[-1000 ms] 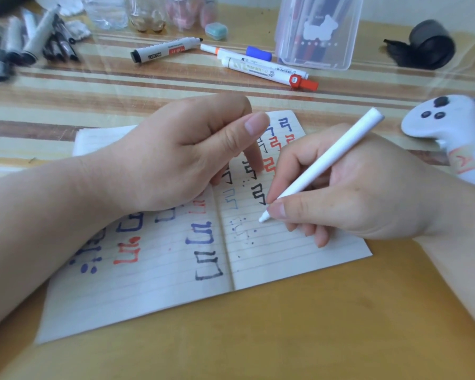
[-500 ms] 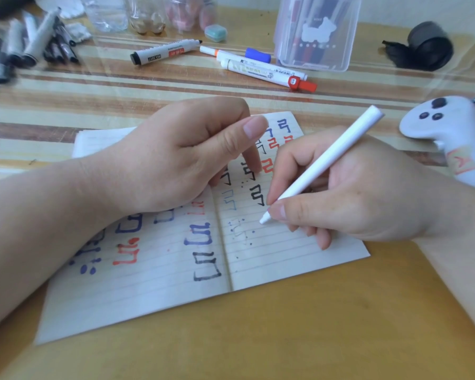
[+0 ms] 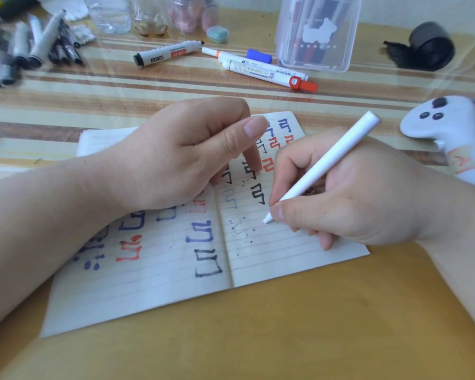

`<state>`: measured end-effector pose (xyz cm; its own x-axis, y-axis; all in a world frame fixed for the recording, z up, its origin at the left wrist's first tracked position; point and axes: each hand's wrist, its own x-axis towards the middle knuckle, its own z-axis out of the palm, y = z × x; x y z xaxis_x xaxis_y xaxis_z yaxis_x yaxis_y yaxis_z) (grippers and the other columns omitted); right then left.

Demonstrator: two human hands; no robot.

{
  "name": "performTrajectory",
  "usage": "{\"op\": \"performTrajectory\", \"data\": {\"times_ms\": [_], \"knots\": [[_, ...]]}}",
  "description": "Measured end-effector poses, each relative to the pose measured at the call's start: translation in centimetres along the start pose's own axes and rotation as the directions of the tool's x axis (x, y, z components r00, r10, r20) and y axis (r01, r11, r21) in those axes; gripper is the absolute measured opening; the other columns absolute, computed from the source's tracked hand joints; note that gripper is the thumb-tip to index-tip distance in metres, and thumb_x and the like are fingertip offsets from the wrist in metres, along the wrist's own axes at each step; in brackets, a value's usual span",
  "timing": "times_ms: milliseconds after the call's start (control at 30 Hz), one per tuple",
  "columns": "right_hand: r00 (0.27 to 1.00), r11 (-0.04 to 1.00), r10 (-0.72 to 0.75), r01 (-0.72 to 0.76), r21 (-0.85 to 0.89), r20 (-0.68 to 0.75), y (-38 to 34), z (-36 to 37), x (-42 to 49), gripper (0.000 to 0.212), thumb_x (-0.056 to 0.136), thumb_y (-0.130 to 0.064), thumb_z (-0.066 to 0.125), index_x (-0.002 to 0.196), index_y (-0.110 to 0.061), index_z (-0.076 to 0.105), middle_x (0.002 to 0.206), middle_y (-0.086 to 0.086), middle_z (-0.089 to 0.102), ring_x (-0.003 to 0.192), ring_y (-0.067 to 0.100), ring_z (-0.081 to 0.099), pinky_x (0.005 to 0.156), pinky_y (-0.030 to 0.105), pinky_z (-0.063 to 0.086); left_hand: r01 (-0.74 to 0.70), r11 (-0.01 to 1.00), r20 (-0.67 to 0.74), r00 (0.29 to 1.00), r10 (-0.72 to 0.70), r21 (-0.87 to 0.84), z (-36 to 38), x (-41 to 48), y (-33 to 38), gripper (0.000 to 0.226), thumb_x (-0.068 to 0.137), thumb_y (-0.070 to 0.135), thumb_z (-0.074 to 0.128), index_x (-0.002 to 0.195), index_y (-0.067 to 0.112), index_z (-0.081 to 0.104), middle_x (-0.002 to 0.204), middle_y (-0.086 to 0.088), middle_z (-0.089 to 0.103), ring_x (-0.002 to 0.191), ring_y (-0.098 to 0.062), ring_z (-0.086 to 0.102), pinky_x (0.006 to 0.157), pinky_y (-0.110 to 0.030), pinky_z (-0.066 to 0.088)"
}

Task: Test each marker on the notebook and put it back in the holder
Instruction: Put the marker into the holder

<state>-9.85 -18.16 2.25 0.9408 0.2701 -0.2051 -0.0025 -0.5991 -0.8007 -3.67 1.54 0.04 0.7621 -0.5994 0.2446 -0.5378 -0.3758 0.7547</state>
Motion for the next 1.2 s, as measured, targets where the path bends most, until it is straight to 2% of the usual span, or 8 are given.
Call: {"op": "performTrajectory", "data": {"times_ms": [167, 267, 400, 667, 767, 900, 1100, 1200], "knots": [[0.999, 1.000, -0.027, 0.028, 0.008, -0.027, 0.2, 0.0, -0.1, 0.005, 0.069, -0.023, 0.069, 0.071, -0.024, 0.074, 0.049, 0.000, 0.065, 0.038, 0.008, 0.059, 0.036, 0.016, 0.044, -0.001, 1.000, 0.003, 1.000, 0.001, 0.010, 0.0, 0.0, 0.0, 0.045, 0.105, 0.040, 0.042, 0.090, 0.008, 0.071, 0.060, 0.022, 0.060, 0.045, -0.004, 0.053, 0.046, -0.006, 0.034], [0.996, 0.999, -0.053, 0.052, 0.011, 0.072, 0.1, -0.8, 0.0, 0.014, 0.081, -0.013, 0.076, 0.068, -0.013, 0.071, 0.057, 0.004, 0.068, 0.047, 0.015, 0.064, 0.041, 0.025, 0.049, 0.003, 1.000, -0.010, 1.000, -0.003, 0.004, 0.0, 0.0, 0.0, 0.044, 0.104, 0.043, 0.044, 0.089, 0.012, 0.071, 0.058, 0.014, 0.059, 0.044, -0.006, 0.053, 0.045, -0.006, 0.034], [0.988, 0.996, -0.095, 0.094, 0.011, 0.122, -0.2, -1.4, 0.0, 0.018, 0.085, -0.008, 0.077, 0.070, -0.014, 0.070, 0.061, 0.005, 0.069, 0.058, 0.024, 0.068, 0.046, 0.035, 0.057, 0.003, 0.999, -0.025, 1.000, -0.002, 0.038, 0.0, 0.0, 0.0, 0.042, 0.103, 0.046, 0.045, 0.085, 0.018, 0.069, 0.056, -0.001, 0.058, 0.044, -0.010, 0.053, 0.046, -0.008, 0.035], [0.981, 0.988, -0.117, 0.100, 0.117, 0.152, 0.6, -1.0, 0.3, 0.013, 0.082, -0.015, 0.084, 0.077, -0.011, 0.073, 0.062, 0.006, 0.070, 0.052, 0.012, 0.063, 0.042, 0.024, 0.050, -0.045, 0.994, 0.014, 0.999, 0.044, 0.102, 0.0, 0.0, 0.0, 0.041, 0.104, 0.044, 0.044, 0.072, 0.018, 0.052, 0.060, 0.010, 0.057, 0.049, -0.008, 0.051, 0.050, -0.010, 0.034], [0.982, 0.948, -0.155, 0.117, 0.295, 0.110, 1.1, -1.3, 0.7, 0.005, 0.080, -0.014, 0.077, 0.078, -0.012, 0.073, 0.064, 0.008, 0.067, 0.053, 0.017, 0.060, 0.042, 0.027, 0.048, -0.042, 0.996, 0.039, 0.999, 0.039, 0.082, -0.2, 0.0, 0.1, 0.041, 0.102, 0.045, 0.045, 0.070, 0.021, 0.053, 0.059, 0.009, 0.058, 0.046, -0.012, 0.054, 0.049, -0.012, 0.037], [0.983, 0.944, -0.163, 0.133, 0.301, 0.078, 1.6, -1.3, 1.0, 0.004, 0.078, -0.015, 0.074, 0.074, -0.013, 0.072, 0.059, 0.006, 0.062, 0.048, 0.018, 0.053, 0.039, 0.025, 0.043, -0.056, 0.996, 0.087, 0.995, 0.051, 0.068, -0.2, -0.1, 0.4, 0.041, 0.102, 0.043, 0.045, 0.067, 0.022, 0.051, 0.055, 0.008, 0.056, 0.047, -0.007, 0.053, 0.048, -0.008, 0.034], [0.986, 0.889, -0.162, 0.164, 0.428, -0.043, 1.9, -1.5, 1.5, 0.027, 0.083, -0.023, 0.066, 0.073, 0.002, 0.062, 0.053, 0.010, 0.055, 0.042, 0.019, 0.042, 0.039, 0.022, 0.029, 0.097, 0.994, 0.251, 0.965, -0.081, -0.052, -0.6, -0.1, 0.5, 0.049, 0.101, 0.051, 0.044, 0.065, 0.018, 0.047, 0.053, 0.004, 0.049, 0.044, -0.006, 0.040, 0.046, -0.014, 0.034], [0.983, 0.837, -0.153, 0.183, 0.516, -0.101, 1.7, -1.7, 1.6, 0.016, 0.082, -0.015, 0.065, 0.071, -0.003, 0.063, 0.051, 0.010, 0.048, 0.042, 0.020, 0.034, 0.040, 0.022, 0.023, 0.139, 0.984, 0.312, 0.945, -0.099, -0.109, -0.7, -0.1, 0.6, 0.047, 0.099, 0.045, 0.046, 0.064, 0.015, 0.042, 0.049, 0.009, 0.040, 0.043, -0.004, 0.033, 0.044, -0.012, 0.029]]}}
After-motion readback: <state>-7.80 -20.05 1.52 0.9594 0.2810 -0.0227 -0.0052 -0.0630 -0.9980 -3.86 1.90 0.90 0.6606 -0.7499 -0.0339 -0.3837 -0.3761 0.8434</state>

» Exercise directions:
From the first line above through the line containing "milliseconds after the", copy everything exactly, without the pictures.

» Problem solution:
[-1000 ms] 
[-500 ms] 
[+0 ms] 

`<state>`: measured end-effector pose (xyz cm; its own x-axis, y-axis; all in a world frame fixed for the recording, z up, its origin at the left wrist's first tracked position; point and axes: each hand's wrist, its own x-axis towards the middle knuckle, its own z-axis out of the palm, y = z × x; x y z xaxis_x xaxis_y xaxis_z yaxis_x yaxis_y yaxis_z) (grippers and the other columns omitted); right then left.

Demonstrator: two human hands; no robot.

{
  "name": "performTrajectory",
  "usage": "{\"op\": \"performTrajectory\", \"data\": {\"times_ms\": [_], \"knots\": [[_, ...]]}}",
  "description": "Measured end-effector poses, each relative to the pose measured at the call's start: translation in centimetres along the start pose's own axes and rotation as the directions of the tool's x axis (x, y, z components r00, r10, r20) and y axis (r01, r11, r21) in those axes; gripper is the absolute measured opening; the other columns absolute, computed from the source's tracked hand joints; note that gripper is the thumb-tip to index-tip distance in metres, and thumb_x and the like are fingertip offsets from the wrist in metres, along the wrist's own axes at each step; in brackets, a value's usual span",
  "timing": "times_ms: milliseconds after the call's start (control at 30 Hz), one per tuple",

The answer given here is complete.